Start of Recorded information
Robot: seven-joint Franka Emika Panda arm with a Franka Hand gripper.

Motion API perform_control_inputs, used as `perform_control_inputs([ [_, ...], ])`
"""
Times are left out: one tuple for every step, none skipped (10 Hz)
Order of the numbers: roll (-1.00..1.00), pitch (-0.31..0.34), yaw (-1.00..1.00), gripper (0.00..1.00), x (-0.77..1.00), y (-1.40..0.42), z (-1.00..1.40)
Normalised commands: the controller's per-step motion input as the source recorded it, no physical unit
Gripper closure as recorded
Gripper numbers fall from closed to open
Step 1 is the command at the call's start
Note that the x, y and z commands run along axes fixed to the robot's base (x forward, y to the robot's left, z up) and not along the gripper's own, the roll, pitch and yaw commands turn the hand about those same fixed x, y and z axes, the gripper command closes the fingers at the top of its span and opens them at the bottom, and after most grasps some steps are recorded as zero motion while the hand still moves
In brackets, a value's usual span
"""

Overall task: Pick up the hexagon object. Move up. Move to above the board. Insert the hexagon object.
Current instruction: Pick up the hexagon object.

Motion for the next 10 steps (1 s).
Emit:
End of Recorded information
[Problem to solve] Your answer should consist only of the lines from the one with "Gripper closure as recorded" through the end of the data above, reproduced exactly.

[Expected answer]
Gripper closure as recorded
Gripper numbers fall from closed to open
Step 1 is the command at the call's start
Note that the x, y and z commands run along axes fixed to the robot's base (x forward, y to the robot's left, z up) and not along the gripper's own, the roll, pitch and yaw commands turn the hand about those same fixed x, y and z axes, the gripper command closes the fingers at the top of its span and opens them at the bottom, and after most grasps some steps are recorded as zero motion while the hand still moves
In brackets, a value's usual span
"""

Overall task: Pick up the hexagon object. Move up. Move to above the board. Insert the hexagon object.
Current instruction: Pick up the hexagon object.

Motion for the next 10 steps (1 s).
Emit:

Response complete; there is no more output.